* [What is needed]: Write out nothing except the lines running from the one containing "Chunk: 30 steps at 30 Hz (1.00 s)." to the last line of the data, exactly as they stand.

* [Data excerpt]:
---
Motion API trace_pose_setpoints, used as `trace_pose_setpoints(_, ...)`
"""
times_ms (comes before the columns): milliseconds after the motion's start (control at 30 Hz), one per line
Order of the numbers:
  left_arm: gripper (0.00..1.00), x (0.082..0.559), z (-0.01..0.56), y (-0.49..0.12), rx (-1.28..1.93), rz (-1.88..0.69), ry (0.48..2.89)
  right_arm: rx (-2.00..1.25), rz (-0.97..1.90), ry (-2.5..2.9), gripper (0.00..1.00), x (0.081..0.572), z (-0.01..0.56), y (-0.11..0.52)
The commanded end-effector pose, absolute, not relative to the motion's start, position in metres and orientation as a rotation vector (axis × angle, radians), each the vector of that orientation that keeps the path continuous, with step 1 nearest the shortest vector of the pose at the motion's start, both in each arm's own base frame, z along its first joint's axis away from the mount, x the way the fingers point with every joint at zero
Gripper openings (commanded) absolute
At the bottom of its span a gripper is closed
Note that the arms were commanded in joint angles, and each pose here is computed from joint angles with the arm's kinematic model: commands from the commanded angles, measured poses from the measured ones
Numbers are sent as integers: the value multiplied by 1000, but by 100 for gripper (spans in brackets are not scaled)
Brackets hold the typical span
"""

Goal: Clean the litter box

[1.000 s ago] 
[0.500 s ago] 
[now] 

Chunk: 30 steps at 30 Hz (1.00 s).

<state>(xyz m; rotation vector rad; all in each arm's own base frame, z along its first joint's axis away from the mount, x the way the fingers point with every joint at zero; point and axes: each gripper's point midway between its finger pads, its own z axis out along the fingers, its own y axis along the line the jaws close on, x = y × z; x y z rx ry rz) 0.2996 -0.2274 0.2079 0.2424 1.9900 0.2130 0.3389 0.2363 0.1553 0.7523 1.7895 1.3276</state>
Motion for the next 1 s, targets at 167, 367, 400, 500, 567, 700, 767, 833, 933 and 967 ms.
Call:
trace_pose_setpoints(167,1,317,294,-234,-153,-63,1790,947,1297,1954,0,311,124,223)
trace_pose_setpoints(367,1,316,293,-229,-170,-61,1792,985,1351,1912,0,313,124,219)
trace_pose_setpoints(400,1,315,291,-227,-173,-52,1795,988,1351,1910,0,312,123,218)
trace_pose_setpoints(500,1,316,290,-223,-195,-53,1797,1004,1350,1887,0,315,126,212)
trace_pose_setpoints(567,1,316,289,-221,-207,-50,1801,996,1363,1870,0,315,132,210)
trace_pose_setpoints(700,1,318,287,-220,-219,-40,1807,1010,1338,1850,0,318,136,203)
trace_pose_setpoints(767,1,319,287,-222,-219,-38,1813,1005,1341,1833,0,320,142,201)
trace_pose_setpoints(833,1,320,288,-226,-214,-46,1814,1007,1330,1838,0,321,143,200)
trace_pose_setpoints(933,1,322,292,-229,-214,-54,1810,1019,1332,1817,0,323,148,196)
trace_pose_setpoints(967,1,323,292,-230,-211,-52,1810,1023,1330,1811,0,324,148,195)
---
* [Solution for this task]:
Chunk: 30 steps at 30 Hz (1.00 s).

<state>(xyz m; rotation vector rad; all in each arm's own base frame, z along its first joint's axis away from the mount, x the way the fingers point with every joint at zero; point and axes: each gripper's point midway between its finger pads, its own z axis out along the fingers, its own y axis along the line the jaws close on, x = y × z; x y z rx ry rz) 0.2996 -0.2274 0.2079 0.2424 1.9900 0.2130 0.3389 0.2363 0.1553 0.7523 1.7895 1.3276</state>
Motion for the next 1 s, targets at 167, 367, 400, 500, 567, 700, 767, 833, 933 and 967 ms.
Call:
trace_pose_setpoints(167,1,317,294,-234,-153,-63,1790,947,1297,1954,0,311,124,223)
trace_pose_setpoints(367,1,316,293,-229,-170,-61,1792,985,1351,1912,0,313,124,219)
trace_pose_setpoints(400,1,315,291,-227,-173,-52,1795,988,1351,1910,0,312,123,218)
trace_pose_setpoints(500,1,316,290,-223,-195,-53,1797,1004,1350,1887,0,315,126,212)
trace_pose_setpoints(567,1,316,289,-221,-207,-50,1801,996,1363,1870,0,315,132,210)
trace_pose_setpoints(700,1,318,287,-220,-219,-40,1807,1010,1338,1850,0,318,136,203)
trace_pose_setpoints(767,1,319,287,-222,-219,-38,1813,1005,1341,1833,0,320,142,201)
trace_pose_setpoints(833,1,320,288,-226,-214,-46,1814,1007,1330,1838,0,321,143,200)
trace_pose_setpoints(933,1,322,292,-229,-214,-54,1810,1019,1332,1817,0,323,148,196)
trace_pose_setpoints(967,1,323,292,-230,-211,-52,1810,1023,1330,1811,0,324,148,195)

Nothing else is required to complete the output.